Planning My Platter: 5 Things To Eat If You Are You Gluten Intolerant!
Gluten has been an arguable topic these days. Most studies claim that it is safe for everyone except those who have celiac disease. While on the contrary, health experts believe that gluten is harmful to most people.
What is Gluten?
It is a general name for the proteins found in grains like wheat, rye, and barley. It can be found in many types of foods but may also be in medicines. Wheat is, by far the most commonly consumed grain of the gluten-family. It helps foods maintain their shape, acting as the glue that holds food together which is why the name ‘gluten’!
3 Signs that you are Gluten Intolerant:
If you are having any of the following symptoms, you should have it checked from your physician. Here are the following signs:
- Digestive Issues: Gas, bloating, diarrhea and constipation are some of the common issues. While constipation, in particular, is common amongst children after consuming gluten.
- Headaches: Several studies have been conducted to show that gluten-intolerant individuals may be more prone to migraines than others.
- Fatigue: Gluten-intolerant individuals are very much likely to feel fatigued and tiredness, especially after eating foods that contain gluten. It can also cause iron-deficiency anemia, which in turn will cause more tiredness and lack of energy.
While there are several other symptoms to it, you should consider a diet plan if you feel you that you are suffering from any of above-given symptoms.
What should be my diet plan?
One needs to understand that avoiding gluten can be very challenging with the kinds of food we are offered. Because it is found in many common ingredients that are added to foods. Advocating healthy food and enjoying delicious meals don’t commonly go hand-in-hand. Though we have a list of foods which are naturally gluten-free:
- Dairy: The regular plain dairy products, such as plain milk, plain yogurt, and cheese can be considered as a good source of energy while replacing gluten from your diet. Though one should keep this in mind that, the flavored dairy products may have added ingredients which contains gluten.
- Grains: Gluten replacing graining contains a list with quinoa, rice, corn, tapioca, sorghum, corn, millet, amaranth, arrowroot, teff, and oats. Oats with being gluten-free whole grains are also a great source of important vitamins, minerals, fiber, and antioxidants.
- Starches and Flours: Starchy foods are a good source of energy and they are the essential source for a range of nutrients in our diet. They are usually found in potatoes, potato flour, corn, corn flour, chickpea flour, soy flour, almond meal/flour, coconut flour, and tapioca flour.

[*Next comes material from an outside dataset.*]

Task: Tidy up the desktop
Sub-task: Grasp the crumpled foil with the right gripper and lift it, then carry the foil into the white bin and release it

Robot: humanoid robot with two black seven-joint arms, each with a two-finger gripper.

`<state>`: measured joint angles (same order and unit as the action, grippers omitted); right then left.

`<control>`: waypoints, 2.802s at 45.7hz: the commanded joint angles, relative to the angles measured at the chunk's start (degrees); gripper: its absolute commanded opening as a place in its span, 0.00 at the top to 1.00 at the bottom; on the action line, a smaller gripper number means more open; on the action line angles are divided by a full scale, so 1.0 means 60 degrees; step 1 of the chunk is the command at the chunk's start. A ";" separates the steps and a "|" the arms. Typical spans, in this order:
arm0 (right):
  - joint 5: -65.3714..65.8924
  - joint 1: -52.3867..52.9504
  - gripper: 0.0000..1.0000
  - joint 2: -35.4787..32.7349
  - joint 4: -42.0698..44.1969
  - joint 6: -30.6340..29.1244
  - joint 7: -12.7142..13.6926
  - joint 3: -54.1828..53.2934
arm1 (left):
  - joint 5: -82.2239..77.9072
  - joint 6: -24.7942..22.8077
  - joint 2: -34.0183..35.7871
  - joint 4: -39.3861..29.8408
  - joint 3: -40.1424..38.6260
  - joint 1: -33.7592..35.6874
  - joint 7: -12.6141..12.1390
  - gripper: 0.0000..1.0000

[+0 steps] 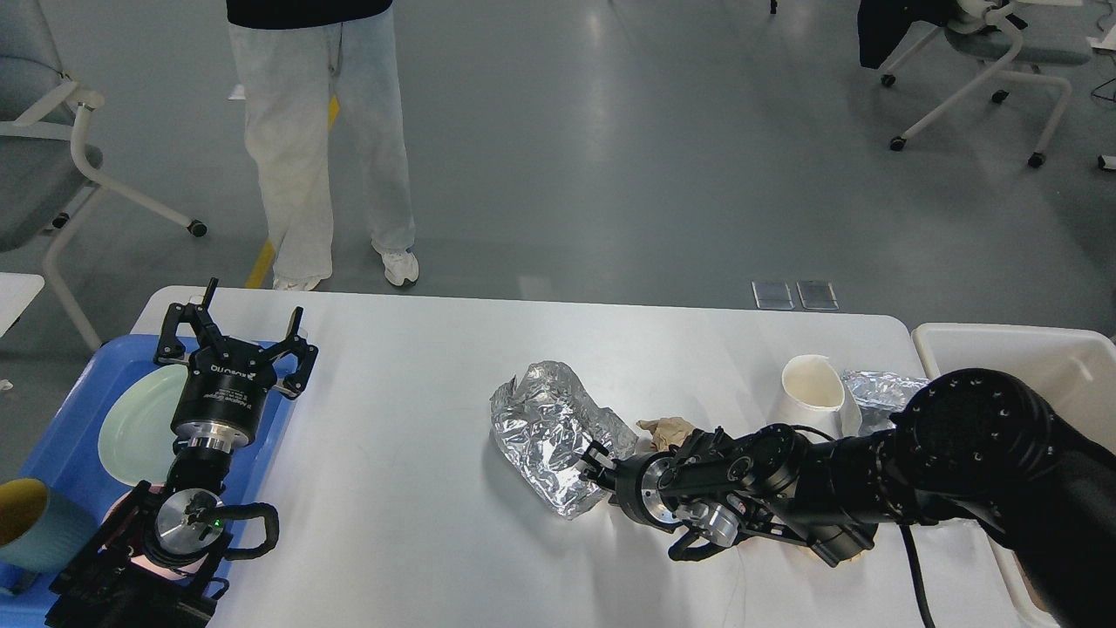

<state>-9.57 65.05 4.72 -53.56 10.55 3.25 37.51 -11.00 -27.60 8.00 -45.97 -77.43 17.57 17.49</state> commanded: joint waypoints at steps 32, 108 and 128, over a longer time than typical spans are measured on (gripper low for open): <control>-0.0367 0.1724 1.00 -0.0520 -0.1793 -0.0001 0.0132 -0.0026 | 0.0002 0.0000 0.0000 0.0001 0.0000 0.0001 0.0000 0.04; 0.0922 -0.2033 1.00 -0.8069 0.3239 -0.1439 -0.1509 0.4210 | 0.0002 0.0000 0.0000 0.0001 0.0000 -0.0014 0.0001 0.04; 0.0951 -0.5699 1.00 -0.5181 0.7681 -0.0968 0.0044 0.3051 | 0.0002 0.0000 0.0000 0.0001 0.0000 -0.0014 0.0015 0.04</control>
<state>-3.93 31.91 -27.83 -7.99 4.56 2.55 55.74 -10.99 -27.60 8.00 -45.96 -77.43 17.49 17.58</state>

- Fruits and Vegetables: People who eat more vegetables and fruits as part of an overall healthy diet are more likely to have a reduced risk of many chronic diseases. As most vegetables are naturally low in fat and calories; so when your mother told you to eat your veggies, she was right! Vegetables are also a source of dietary fiber which helps reduce blood cholesterol levels and may lower the risks of heart disease.

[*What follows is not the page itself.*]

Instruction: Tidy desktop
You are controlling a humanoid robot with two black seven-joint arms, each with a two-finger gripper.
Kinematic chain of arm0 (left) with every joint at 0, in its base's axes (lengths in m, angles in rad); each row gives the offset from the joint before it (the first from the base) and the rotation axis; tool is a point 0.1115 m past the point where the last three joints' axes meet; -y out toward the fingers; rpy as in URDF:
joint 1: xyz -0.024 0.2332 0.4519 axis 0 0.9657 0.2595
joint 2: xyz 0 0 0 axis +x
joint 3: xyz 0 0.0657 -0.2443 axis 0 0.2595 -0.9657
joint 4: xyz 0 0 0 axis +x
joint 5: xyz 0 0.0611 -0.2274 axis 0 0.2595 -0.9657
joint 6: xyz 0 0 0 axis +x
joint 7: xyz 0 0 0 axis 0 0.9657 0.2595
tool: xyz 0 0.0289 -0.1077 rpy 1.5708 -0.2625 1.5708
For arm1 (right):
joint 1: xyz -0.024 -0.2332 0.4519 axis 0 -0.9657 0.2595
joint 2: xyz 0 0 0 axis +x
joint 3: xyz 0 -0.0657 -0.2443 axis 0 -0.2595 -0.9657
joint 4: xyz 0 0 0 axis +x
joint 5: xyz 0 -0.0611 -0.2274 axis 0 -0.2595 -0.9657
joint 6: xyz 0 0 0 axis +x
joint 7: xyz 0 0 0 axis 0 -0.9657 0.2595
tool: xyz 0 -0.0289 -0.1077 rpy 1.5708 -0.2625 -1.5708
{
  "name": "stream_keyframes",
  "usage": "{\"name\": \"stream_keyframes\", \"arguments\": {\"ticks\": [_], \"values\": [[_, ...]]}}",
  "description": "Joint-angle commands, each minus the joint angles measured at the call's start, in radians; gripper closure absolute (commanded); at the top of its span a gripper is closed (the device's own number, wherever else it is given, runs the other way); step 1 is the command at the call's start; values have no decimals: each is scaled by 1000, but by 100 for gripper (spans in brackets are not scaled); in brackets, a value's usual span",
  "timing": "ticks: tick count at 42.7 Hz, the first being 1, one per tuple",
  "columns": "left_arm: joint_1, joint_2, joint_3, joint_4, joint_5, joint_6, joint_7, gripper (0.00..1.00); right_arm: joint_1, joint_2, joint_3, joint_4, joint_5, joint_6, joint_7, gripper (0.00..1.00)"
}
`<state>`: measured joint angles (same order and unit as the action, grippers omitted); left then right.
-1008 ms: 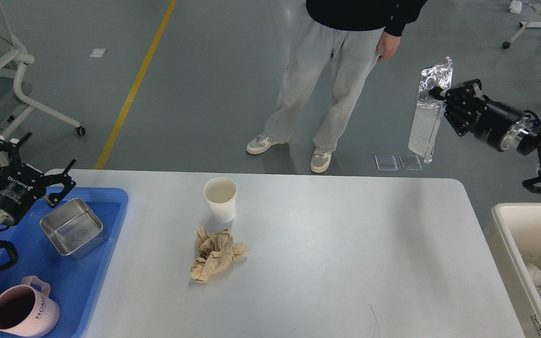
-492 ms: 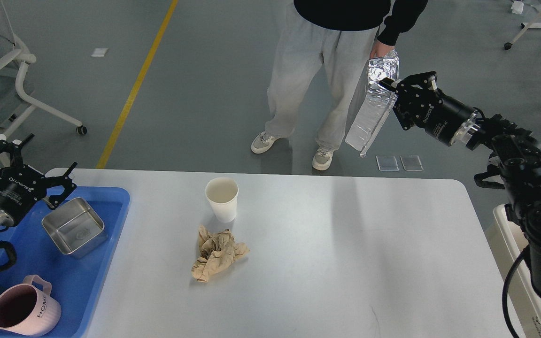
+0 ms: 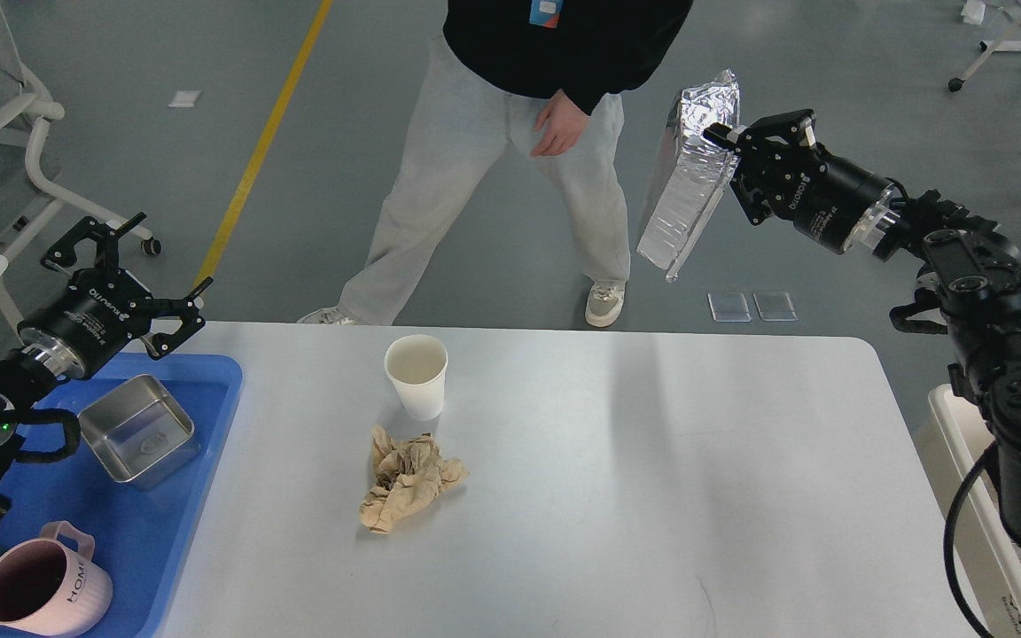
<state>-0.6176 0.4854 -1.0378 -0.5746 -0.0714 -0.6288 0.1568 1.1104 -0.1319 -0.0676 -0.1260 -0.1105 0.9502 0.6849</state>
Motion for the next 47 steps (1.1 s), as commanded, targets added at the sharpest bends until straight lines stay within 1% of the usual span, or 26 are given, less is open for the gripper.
{"name": "stream_keyframes", "arguments": {"ticks": [1, 5, 19, 47], "values": [[1, -1, 7, -1, -1, 1, -2, 2, 2, -2, -1, 0, 0, 10, 15, 100], [6, 1, 7, -1, -1, 0, -2, 2, 12, 6, -1, 0, 0, 10, 21, 100], [7, 13, 7, -4, -1, 0, -2, 2, 16, 14, -3, -3, 0, 10, 21, 100], [10, 16, 1, -2, -1, -2, -2, 2, 0, -25, -9, -9, -17, 10, 19, 100]]}}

- Nuts and Seeds: They’re tasty, convenient, and can be enjoyed with all kinds of diets – from keto to vegan or even gluten-free. They are high in fat, low in carbs, and a great source of several nutrients, including vitamin E, and magnesium. They are also fiber-rich, which can prove to reduce any disease risk, keeping you full and decreasing the calorie absorption.
A gluten-free diet might feel restricting, though there are plenty of healthy and delicious options for you to choose from!